Improving drug response prediction based on two-space graph convolution

Patients with the same cancer types may present different genomic features and therefore have different drug sensitivities. Accordingly, correctly predicting patients' responses to the drugs can guide treatment decisions and improve the outcome of cancer patients. Existing computational methods leverage the graph convolution network model to aggregate features of different types of nodes in the heterogeneous network. They most fail to consider the similarity between homogeneous nodes. To this end, we propose an algorithm based on two-space graph convolutional neural networks, TSGCNN, to predict the response of anticancer drugs. TSGCNN first constructs the cell line feature space and the drug feature space and separately performs the graph convolution operation on the feature spaces to diffuse similarity information among homogeneous nodes.
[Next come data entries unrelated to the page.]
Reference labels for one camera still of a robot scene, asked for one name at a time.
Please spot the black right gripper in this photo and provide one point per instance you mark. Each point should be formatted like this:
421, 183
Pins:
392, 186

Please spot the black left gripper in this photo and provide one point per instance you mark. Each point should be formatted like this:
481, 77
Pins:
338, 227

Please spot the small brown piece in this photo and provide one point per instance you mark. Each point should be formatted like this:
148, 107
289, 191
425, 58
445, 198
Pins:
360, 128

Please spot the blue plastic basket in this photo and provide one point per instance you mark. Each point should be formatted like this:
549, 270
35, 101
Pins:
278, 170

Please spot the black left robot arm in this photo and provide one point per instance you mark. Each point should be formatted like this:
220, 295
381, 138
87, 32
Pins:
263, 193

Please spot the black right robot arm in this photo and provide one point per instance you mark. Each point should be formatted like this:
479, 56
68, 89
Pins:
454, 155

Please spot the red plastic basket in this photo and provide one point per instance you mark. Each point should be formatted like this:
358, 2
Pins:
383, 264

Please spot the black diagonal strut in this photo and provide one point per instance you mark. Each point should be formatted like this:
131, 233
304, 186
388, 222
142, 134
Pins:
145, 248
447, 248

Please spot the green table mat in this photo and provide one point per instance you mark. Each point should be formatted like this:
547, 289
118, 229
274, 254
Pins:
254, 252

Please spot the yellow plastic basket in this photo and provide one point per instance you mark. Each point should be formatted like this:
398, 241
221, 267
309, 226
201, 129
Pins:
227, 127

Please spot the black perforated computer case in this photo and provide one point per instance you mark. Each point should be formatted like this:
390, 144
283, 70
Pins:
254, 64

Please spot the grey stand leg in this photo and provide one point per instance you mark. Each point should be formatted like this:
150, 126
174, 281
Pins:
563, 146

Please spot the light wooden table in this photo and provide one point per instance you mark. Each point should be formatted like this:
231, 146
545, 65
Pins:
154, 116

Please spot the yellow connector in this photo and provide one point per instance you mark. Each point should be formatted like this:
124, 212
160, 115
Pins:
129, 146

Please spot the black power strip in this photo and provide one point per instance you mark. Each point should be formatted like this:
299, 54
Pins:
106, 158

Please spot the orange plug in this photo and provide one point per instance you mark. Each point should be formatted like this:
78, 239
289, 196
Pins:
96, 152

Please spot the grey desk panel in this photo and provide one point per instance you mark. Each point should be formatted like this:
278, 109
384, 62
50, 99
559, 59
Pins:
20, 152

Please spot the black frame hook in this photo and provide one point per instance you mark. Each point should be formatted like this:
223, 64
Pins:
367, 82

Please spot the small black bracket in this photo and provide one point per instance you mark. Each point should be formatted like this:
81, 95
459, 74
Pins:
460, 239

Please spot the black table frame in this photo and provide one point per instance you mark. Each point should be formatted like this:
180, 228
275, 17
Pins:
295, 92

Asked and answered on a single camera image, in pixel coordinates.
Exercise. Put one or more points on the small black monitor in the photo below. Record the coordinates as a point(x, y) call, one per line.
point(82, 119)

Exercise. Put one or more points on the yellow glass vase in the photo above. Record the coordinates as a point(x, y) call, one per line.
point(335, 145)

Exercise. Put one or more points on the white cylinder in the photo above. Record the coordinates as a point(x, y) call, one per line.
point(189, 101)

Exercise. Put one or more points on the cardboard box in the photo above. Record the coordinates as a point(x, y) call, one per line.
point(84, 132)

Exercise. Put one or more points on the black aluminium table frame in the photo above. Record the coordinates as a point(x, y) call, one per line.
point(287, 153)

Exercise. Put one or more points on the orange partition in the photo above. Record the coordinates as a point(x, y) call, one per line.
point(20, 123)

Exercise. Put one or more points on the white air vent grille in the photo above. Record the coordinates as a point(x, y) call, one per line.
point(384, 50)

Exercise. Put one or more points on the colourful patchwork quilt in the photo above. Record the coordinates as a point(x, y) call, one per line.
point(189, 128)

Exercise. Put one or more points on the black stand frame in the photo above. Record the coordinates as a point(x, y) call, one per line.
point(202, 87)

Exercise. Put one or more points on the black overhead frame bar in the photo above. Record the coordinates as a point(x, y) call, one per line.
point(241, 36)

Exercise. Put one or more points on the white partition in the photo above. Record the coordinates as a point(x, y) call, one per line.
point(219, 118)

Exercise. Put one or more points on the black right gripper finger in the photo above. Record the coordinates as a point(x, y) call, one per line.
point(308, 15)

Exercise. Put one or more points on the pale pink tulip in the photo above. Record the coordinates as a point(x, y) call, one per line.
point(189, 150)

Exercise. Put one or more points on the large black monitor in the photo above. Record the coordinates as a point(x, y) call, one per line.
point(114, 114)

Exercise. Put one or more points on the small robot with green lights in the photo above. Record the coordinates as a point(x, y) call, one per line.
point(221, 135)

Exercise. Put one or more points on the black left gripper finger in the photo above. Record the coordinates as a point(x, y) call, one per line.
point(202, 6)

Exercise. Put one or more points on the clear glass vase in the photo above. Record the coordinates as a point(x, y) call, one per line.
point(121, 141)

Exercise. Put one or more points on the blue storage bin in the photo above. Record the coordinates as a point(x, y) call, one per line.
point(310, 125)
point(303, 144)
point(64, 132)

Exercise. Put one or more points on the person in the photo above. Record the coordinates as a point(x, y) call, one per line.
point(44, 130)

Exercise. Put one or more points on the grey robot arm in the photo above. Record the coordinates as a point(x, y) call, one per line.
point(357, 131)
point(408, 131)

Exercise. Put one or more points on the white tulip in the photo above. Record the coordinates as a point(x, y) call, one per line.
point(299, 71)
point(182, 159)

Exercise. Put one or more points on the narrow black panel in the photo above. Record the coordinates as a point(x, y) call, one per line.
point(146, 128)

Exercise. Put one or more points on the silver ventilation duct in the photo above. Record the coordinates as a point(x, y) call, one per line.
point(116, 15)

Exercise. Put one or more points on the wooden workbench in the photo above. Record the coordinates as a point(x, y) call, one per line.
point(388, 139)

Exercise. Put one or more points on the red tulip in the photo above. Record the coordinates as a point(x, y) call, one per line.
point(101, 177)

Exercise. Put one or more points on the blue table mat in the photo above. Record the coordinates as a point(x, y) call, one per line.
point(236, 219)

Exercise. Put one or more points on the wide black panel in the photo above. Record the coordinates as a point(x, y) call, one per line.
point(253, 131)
After that, we generate a heterogeneous network based on the known cell line and drug relationship and perform graph convolution operations on the heterogeneous network to collect the features of different types of nodes. Subsequently, the algorithm produces the final feature representations for cell lines and drugs by adding their self features, the feature space representations, and the heterogeneous space representations. Finally, we leverage the linear correlation coefficient decoder to reconstruct the cell line-drug correlation matrix for drug response prediction based on the final representations. We tested our model on the Cancer Drug Sensitivity Data (GDSC) and Cancer Cell Line Encyclopedia (CCLE) databases. The results indicate that TSGCNN shows excellent performance drug response prediction compared with other eight state-of-the-art methods.